This is related to question Matrix-valued periodic Fibonacci polynomials. I want to find integer-valued matrices $x$ such that the Fibonacci polynomials $f_n(x)$, defined by the recursion $f_n(x)=xf_{n-1}(x)-f_{n-2}(x)$ with initial values $f_0(x)=0$ and $f_1(x)=1$ are periodic.
Special cases seem to be the matrices $x = G_k^{(m)} = \left( {{g_m}(i,j)} \right)_{i,j = 0}^{k - 1}$ with $g_m(i,j)=1$ if $|i-j|=m$ or $i+j=m-1$ and $g_m(i,j)=0$ else.
As observed by Lev Soukhanov it suffices to show that all eigenvalues are of the form $\pm2\cos(\frac{2\pi p}{q}).$
This is true for $m=1:$ The characteristic polynomial $a_k(x)$ of $ G_k^{(1)}$ satisfies
$a_k(x)=-x a_{k-1}(x)- a_{k-2}(x)$ with initial values $ a_{0}(x)=1$ and $ a_{1}(x)=1-x.$
This implies that $a_k(x+1/x)(-x)^k=\frac{1+x^{2k+1}}{1+x}.$ Therefore the eigenvalues are $-2\cos(\frac{2\pi j}{2k+1})$ for $1\le{j}\le{k}.$
Let now $b_k(x)=L_k(x)$ denote the Lucas polynomials which satisfy the recursion $b_k(x)=xb_{k-1}(x)-b_{k-2}(x)$ with initial values $b_0(x)=2$ and $b_1(x)=x$ and $c_k(x)=F_k(x)$ the Fibonacci polynomials which satisfy the same recursion with initial values $c_0(x)=1$ and $c_1(x)=x.$
These satisfy $x^n F_n(x+1/x)=\frac{1-x^{2n+2}}{1-x^2}$ and $x^n L_n(x+1/x)=1+x^{2n}.$
For arbitrary $m$ periodicity would follow if the following conjectured formula for the characteristic polynomials $c_{ G_k^{(m)}}(x)$ is true.

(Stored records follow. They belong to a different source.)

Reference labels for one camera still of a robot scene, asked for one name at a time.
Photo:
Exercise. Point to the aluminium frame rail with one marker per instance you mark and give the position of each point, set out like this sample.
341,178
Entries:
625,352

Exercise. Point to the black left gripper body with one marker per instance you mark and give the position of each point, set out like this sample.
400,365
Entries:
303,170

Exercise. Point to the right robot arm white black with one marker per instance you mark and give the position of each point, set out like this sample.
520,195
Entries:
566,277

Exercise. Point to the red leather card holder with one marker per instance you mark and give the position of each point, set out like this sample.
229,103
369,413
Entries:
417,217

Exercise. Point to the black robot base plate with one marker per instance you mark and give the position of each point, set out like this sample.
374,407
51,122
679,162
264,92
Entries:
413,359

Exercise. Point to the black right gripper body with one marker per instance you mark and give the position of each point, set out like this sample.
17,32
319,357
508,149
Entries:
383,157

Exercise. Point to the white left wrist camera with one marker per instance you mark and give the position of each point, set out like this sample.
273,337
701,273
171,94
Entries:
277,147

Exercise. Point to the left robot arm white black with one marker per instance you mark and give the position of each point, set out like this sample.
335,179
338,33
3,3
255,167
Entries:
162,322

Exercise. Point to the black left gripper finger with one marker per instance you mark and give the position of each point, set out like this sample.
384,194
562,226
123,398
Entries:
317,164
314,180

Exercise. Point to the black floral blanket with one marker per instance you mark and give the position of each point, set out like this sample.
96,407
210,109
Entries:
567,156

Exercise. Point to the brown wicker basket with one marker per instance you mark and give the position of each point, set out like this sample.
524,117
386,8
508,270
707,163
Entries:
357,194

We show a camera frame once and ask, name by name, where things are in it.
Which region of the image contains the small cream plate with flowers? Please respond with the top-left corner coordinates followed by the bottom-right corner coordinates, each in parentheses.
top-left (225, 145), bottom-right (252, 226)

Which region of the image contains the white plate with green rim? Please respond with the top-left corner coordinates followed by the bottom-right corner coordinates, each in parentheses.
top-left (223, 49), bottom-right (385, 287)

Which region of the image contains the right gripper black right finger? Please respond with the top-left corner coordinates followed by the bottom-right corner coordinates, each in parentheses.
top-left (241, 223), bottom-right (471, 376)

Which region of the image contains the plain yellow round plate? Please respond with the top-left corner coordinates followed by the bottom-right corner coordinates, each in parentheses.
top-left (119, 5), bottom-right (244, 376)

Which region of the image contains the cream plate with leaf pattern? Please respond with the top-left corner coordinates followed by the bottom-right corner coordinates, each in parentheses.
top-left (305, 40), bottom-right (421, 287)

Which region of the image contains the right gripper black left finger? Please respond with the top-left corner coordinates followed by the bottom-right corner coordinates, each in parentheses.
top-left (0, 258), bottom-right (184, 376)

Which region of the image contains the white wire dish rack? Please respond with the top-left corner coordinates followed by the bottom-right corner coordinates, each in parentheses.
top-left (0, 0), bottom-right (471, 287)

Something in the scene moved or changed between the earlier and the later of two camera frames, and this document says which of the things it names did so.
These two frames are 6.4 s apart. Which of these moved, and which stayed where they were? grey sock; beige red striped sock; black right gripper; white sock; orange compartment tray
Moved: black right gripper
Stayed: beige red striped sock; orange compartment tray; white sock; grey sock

Conjecture: $$c_{ G_{2mk+j}^{(2m)}}(x)=\pm (a_k(x)a_k(-x))^{m-j}(b_{k+1}(x)c_k(x))^j$$, $$c_{ G_{2mk+m+j}^{(2m)}}(x)=\pm (a_{k+1}(x)a_{k+1}(-x))^{j}(b_{k+1}(x)c_k(x))^{m-j}$$ for $0\le{j}\le{m}$ and $$c_{ G_{(2m+1)k+j}^{(2m+1)}}(x)=\pm a_k(x) (a_k(x)a_k(-x))^{m-j}(b_{k+1}(x)c_k(x))^j$$ for $0\le{j}\le{m}$ and $$c_{ G_{(2m+1)k+m+j}^{(2m+1)}}(x)=\pm a_{k+1}(x) (a_{k+1}(x)a_{k+1}(-x))^{j-1}(b_{k+1}(x)c_k(x))^{m+1-j}$$ for $1\le{j}\le{m}.$
Edit: It should be noted that $ a_k(x)a_k(-x)=(-1)^k F_{2k}(x)$ and $ b_{k+1}(x)c_k(x) =F_{2k+1}(x).$
New Edit:
A simpler formulation of the conjecture: $$c_{ G_{2mk+j}^{(2m)}}(x)=(-1)^j F_{2k}(x)^{m-j}F_{2k+1}(x)^j, $$ $$c_{ G_{2mk-j}^{(2m)}}(x)=(-1)^j F_{2k}(x)^{m-j}F_{2k-1}(x)^j ,$$ $$c_{ G_{(2m+1)k+j}^{(2m+1)}}(x)=(-1)^j a_{k}(x) F_{2k}(x)^{m-j}F_{2k+1}(x)^j, $$ $$c_{ G_{(2m+1)k-j}^{(2m+1)}}(x)=(-1)^j a_{k}(x) F_{2k}(x)^{m-j}F_{2k-1}(x)^j $$ for $0\le{ j} \le{m}.$
Is there a simple way to prove this conjecture?